All 265 children were examined between ages 10 and 13 at the Psykologisk Institute in Copenhagen by an experienced child neurologist (N.M.) who was blind to information about the parents’ psychiatric status. A detailed description of the 1972 neurological examination has been provided elsewhere (20) . In brief, the examination consisted partly of subtests drawn from traditional adult neurological examinations, from subtests known from pediatric neurological examination procedures, and from motor performance tests described in the literature at the time (30) . We have previously reported results of tests of minor physical anomalies, ocular alignment, and laterality from the comprehensive battery used in the current study (22 , 31 , 32) . For this study, we were particularly interested in measures of coordination, an area with known associations with schizophrenia. A total of 13 coordination tasks were administered in the 1972 assessment.

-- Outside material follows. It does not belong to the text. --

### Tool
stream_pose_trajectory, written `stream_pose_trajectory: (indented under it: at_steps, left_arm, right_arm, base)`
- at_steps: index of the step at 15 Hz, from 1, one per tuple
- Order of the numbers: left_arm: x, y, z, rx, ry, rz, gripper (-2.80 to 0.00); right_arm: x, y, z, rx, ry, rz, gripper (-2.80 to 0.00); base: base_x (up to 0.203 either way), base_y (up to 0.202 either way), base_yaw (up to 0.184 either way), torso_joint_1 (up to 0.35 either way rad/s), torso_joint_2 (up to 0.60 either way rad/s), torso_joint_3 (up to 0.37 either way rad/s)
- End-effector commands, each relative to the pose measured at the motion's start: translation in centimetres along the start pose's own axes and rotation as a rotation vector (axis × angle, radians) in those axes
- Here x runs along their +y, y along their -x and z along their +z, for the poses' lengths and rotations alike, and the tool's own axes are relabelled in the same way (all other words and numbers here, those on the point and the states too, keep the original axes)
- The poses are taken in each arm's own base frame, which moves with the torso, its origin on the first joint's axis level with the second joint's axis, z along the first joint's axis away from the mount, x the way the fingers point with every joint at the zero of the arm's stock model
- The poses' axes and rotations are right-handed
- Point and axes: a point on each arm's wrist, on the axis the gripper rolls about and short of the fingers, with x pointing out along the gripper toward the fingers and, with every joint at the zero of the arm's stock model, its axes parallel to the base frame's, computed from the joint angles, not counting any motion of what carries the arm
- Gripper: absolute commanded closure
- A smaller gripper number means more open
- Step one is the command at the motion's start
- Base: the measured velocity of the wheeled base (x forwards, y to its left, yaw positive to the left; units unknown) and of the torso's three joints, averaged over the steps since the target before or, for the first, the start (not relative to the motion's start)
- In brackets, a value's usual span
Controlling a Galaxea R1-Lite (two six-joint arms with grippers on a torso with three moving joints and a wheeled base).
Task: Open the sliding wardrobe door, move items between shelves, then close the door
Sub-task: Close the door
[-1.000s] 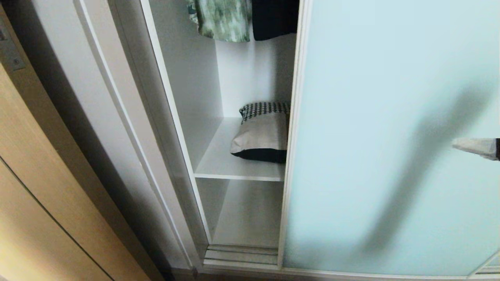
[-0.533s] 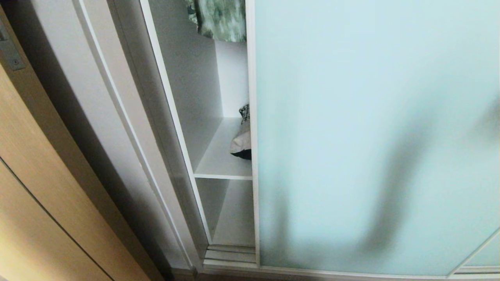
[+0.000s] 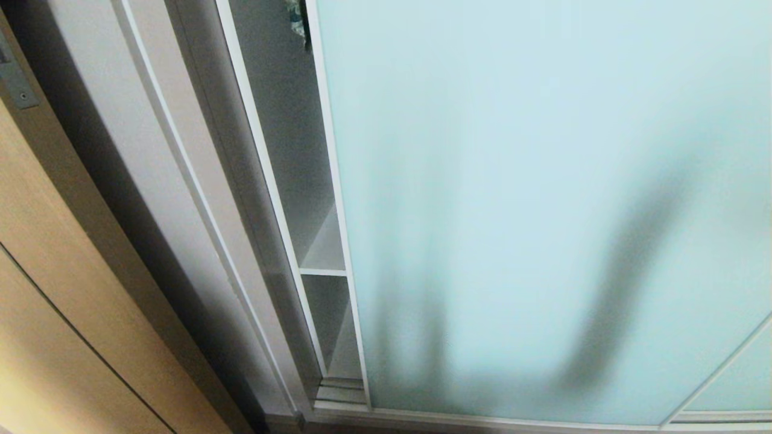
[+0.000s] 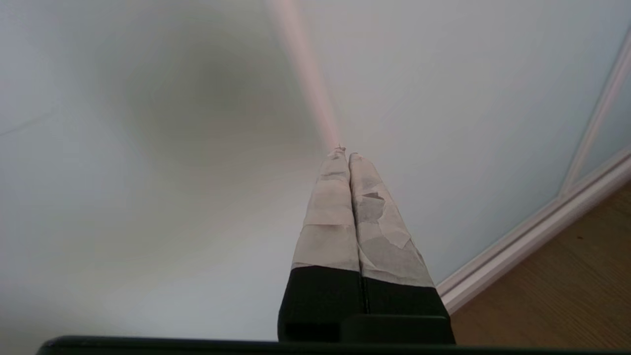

These tasks roughly covered the same areas of motor coordination functioning as described in the review by Boks et al. (3) and are consistent with major neurological batteries (33 , 34) . Four of these were excluded because of zero variance (left and right finger to nose and left and right heel to knee). The remaining nine tests were considered as measures of coordination: left diadochokinesia, right diadochokinesia, left finger opposition test, right finger opposition test, left speeded finger opposition test, right speeded finger opposition test, right index finger and right foot tap, right and left index finger and right foot tap, and right hand-left hand opens-closes.

Statistical Analyses

The coordination variables were generally scored on a continuum from normal to abnormal. The metric for certain tests varied, so we created a “coordination scale” by individually standardizing and summing the nine coordination measures; higher scores indicate poorer performance. To address rare instances of missing data (13 missing data points from a total of 2,385 possible), within-group mean substitution was employed. The distributional properties of the resulting coordination scale were such that they appeared not likely to violate assumptions of normality in analyses (skewness=1.20, SE=0.16; kurtosis=0.94, SE=0.31), and the internal consistency of the scale was high (α=0.89).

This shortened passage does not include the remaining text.